Pematangsiantar, Samuderausi.com
Sejumlah pedagang di Pajak Horas, Pematangsiantar, mengeluhkan kenaikan harga plastik yang terjadi sejak Februari lalu. Lonjakan tersebut dinilai berdampak langsung terhadap harga jual barang serta menurunnya keuntungan pedagang.
Salah seorang pedagang, Megawati Simatupang, mengungkapkan bahwa harga plastik mengalami kenaikan cukup signifikan. Plastik ukuran setengah kilogram bahkan naik hingga Rp5.000. Secara keseluruhan, kenaikan harga plastik diperkirakan mencapai sekitar 40 persen.

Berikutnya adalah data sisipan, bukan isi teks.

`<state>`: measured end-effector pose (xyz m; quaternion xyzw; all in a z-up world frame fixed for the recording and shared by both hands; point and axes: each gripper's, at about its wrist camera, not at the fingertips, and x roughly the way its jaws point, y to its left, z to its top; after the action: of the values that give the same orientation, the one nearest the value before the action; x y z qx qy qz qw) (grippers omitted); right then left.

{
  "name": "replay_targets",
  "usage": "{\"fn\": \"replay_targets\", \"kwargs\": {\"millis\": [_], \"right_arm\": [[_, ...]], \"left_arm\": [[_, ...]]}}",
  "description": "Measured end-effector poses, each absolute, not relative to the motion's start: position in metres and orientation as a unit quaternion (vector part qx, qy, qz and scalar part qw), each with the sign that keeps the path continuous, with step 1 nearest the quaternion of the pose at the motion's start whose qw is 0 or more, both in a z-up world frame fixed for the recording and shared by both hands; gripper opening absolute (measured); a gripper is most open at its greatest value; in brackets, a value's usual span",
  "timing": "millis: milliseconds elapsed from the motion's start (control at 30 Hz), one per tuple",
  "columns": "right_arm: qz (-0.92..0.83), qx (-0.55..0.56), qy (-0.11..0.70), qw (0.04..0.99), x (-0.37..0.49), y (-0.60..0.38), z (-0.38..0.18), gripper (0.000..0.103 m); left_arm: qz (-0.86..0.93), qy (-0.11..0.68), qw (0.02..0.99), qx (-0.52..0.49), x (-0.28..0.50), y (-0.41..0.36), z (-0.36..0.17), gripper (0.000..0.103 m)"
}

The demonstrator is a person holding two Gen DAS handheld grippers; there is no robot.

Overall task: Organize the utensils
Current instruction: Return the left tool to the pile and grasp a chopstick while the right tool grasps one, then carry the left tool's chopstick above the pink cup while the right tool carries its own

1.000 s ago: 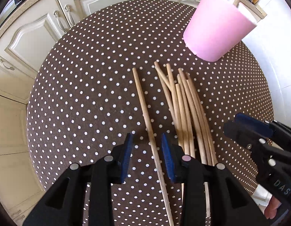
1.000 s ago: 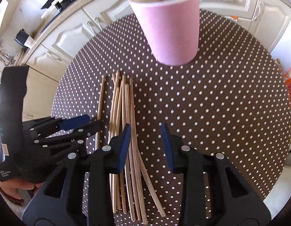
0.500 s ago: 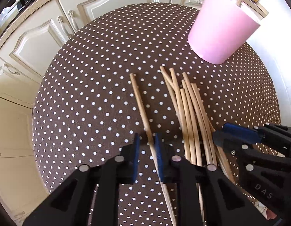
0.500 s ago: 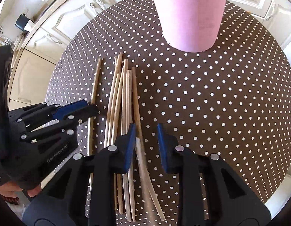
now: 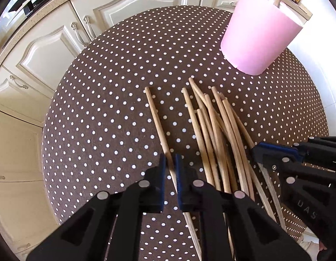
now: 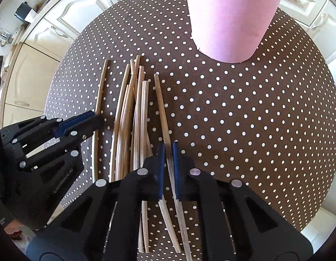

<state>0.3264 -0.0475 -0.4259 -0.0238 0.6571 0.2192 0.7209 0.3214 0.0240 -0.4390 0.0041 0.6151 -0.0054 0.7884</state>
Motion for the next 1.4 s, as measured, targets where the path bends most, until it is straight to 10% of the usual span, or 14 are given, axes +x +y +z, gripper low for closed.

“Kalau harga plastik naik, kami terpaksa menyesuaikan harga jual barang. Misalnya, kami membeli tomat Rp14.000, lalu dijual ke pelanggan Rp16.000. Sebenarnya untungnya tipis, apalagi kondisi jualan sekarang sedang sepi,” ujarnya.
Hal senada disampaikan pedagang lainnya, Dewi Girsang. Ia menilai kenaikan harga plastik sangat memberatkan pedagang kecil yang bergantung pada plastik untuk melayani pembeli.

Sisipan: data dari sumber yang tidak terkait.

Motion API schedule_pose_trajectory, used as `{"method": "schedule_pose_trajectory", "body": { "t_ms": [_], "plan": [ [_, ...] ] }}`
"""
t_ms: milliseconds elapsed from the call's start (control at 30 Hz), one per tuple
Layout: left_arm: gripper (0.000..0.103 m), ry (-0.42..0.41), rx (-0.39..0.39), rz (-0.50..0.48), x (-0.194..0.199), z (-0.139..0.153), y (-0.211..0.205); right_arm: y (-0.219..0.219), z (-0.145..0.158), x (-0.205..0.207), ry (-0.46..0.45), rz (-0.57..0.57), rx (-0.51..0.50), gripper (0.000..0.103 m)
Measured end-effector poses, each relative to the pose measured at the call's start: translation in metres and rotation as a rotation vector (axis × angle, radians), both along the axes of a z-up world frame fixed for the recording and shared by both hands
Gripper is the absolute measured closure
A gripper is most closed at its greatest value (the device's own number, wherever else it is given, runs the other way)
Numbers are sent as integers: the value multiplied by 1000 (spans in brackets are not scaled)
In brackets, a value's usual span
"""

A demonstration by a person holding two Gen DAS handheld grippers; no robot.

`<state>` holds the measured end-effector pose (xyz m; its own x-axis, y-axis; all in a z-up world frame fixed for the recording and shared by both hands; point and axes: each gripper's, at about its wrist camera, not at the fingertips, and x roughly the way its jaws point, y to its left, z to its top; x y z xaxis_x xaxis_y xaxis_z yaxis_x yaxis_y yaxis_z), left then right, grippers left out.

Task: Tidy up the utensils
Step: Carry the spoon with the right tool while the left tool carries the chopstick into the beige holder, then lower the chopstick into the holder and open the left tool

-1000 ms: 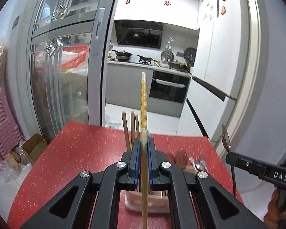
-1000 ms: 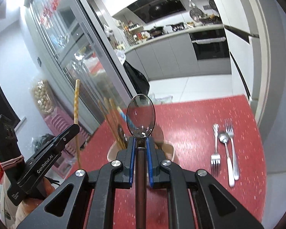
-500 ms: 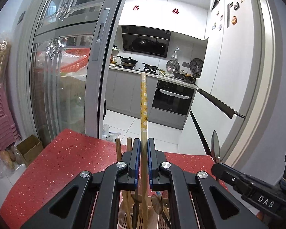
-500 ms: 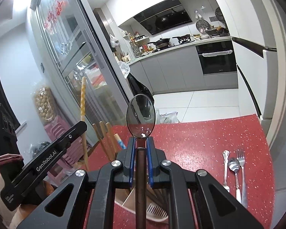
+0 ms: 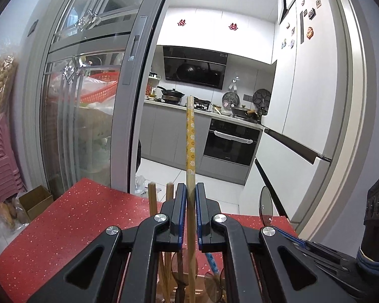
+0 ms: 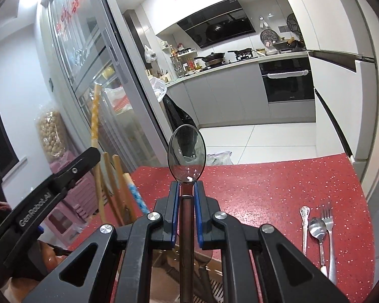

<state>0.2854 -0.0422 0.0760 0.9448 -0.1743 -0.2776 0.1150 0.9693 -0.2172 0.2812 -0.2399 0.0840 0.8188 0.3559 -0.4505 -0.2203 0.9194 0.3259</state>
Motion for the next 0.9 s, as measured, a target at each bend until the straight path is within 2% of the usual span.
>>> {"method": "schedule_pose_trajectory", "body": {
  "t_ms": [133,233,700,900],
  "plan": [
    [72,3,-8,7,-6,-12,2,0,-11,0,-5,-10,-4,91],
    [72,10,22,12,-10,-18,-1,-1,-16,-3,-12,-11,-20,91],
    [72,66,86,19,-22,-33,-1,-1,-12,-28,-31,1,-77,91],
    [72,62,102,29,-28,-33,2,-2,-12,-36,-27,5,-99,91]
  ]
}}
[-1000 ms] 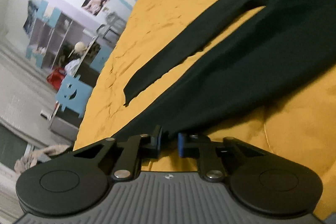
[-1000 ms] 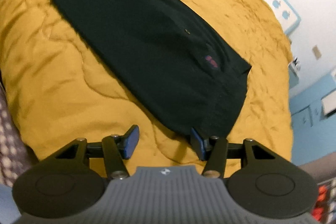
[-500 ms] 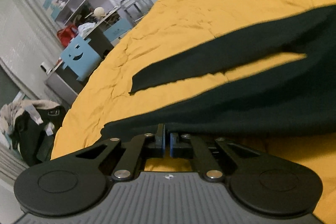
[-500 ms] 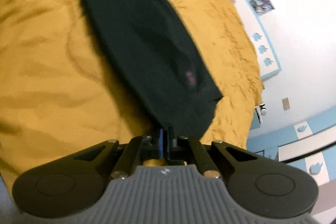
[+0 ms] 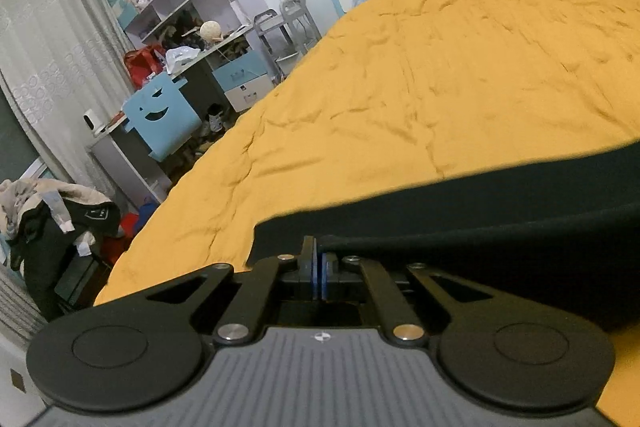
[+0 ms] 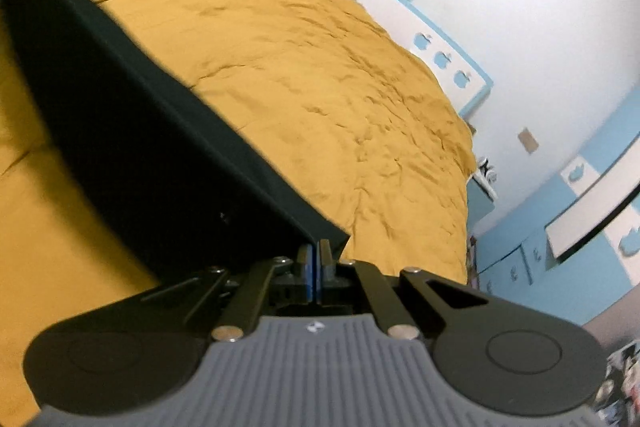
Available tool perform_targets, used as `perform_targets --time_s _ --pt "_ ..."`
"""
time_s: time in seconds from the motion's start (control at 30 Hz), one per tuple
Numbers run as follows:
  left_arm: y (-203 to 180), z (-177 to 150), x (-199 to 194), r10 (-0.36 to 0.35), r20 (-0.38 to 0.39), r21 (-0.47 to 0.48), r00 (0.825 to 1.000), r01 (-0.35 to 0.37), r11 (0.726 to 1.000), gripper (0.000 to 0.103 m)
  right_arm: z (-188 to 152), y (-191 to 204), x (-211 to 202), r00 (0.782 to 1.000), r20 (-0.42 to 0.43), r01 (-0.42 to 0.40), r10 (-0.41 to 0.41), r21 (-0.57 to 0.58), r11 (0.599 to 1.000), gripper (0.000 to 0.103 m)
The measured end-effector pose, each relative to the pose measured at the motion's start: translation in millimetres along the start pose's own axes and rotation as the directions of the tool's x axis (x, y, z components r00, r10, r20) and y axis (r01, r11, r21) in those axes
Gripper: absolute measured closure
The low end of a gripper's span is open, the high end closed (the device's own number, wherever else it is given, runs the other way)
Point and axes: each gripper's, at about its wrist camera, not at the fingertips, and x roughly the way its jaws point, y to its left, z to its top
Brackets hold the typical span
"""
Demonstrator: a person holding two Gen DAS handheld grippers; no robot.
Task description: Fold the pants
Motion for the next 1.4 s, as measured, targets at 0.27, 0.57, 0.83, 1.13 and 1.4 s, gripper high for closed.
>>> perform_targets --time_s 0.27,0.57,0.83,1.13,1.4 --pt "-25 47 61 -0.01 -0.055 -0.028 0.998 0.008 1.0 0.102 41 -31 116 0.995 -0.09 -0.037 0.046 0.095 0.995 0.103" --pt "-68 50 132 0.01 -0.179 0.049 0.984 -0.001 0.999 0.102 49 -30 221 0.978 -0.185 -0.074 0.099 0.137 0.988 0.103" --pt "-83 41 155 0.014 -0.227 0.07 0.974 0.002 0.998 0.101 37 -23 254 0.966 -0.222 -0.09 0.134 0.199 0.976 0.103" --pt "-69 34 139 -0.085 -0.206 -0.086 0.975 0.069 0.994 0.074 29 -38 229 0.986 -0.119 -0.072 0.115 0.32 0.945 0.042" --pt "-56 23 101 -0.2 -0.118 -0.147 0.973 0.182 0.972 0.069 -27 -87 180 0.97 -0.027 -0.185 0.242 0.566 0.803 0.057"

Menurut para pedagang, plastik merupakan kebutuhan utama dalam aktivitas jual beli. Tanpa plastik, mereka kesulitan melayani pelanggan. Meski demikian, sebagian pelanggan mulai membawa kantong belanja sendiri sebagai upaya mengurangi penggunaan plastik di tengah kenaikan harga.

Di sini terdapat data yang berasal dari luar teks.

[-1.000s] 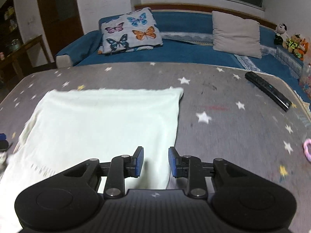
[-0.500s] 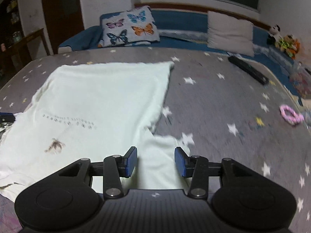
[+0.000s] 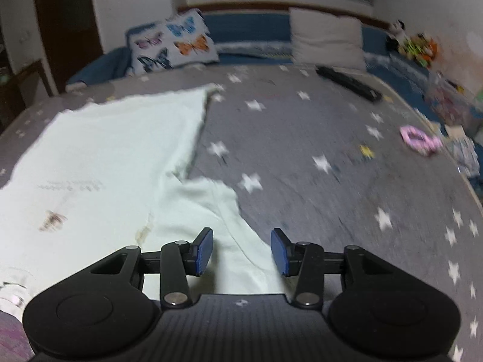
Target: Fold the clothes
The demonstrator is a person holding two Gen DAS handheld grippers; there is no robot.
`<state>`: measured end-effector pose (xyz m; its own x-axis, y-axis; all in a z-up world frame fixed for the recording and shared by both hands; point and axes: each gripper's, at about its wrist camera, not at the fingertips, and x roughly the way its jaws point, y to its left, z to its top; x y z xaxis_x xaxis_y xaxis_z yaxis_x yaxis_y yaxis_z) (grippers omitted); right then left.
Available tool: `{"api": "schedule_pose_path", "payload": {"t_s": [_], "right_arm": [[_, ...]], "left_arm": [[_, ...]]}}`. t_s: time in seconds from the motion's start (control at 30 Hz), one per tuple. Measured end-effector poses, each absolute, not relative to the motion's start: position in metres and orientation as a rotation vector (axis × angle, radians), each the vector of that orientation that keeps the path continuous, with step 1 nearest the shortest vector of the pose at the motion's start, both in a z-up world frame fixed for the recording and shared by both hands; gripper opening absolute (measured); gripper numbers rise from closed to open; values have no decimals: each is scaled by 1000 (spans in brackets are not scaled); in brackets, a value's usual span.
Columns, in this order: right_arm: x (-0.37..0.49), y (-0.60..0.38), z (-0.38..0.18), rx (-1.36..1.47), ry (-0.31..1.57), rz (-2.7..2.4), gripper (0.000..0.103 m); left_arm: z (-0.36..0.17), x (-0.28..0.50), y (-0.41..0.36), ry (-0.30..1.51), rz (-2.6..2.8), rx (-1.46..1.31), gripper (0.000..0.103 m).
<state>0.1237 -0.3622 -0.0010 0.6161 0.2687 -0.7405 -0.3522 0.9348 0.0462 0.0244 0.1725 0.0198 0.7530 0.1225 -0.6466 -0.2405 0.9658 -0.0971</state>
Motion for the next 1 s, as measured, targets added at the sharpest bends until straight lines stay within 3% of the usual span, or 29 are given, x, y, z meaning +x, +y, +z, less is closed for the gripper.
{"api": "schedule_pose_path", "payload": {"t_s": [0.2, 0.3, 0.43, 0.5, 0.67, 0.77, 1.0], "right_arm": [[149, -348, -4, -55, 815, 383, 41], [161, -346, -12, -4, 834, 373, 33], [162, -344, -19, 9, 840, 370, 10], [157, -345, -19, 2, 821, 354, 6], [147, -355, -15, 4, 794, 294, 7], [149, -364, -19, 33, 807, 267, 22], [131, -356, 3, -48, 711, 317, 27]], "left_arm": [[25, 42, 153, 673, 148, -193, 51], [18, 52, 139, 695, 120, -186, 52], [7, 60, 126, 715, 113, -147, 52], [1, 64, 124, 722, 128, -118, 52], [-12, 65, 126, 750, 158, -119, 52], [-13, 63, 128, 749, 171, -121, 53], [-2, 48, 120, 720, 158, -113, 61]]}}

Menghadapi kondisi ini, para pedagang mengaku hanya bisa beradaptasi. “Kami harus hadapi, semua ada pasang surutnya,” kata Megawati.
Megawati dan Dewi berharap harga plastik dapat segera kembali stabil. “Semoga lekas normal, meskipun tidak seperti semula, setidaknya ada penurunan harga. Karena ini sangat mempengaruhi harga jual dagangan kami,” tutur Dewi.
Kenaikan harga plastik menjadi tantangan tersendiri bagi pedagang di Pajak Horas, terutama di tengah kondisi penjualan yang sedang lesu.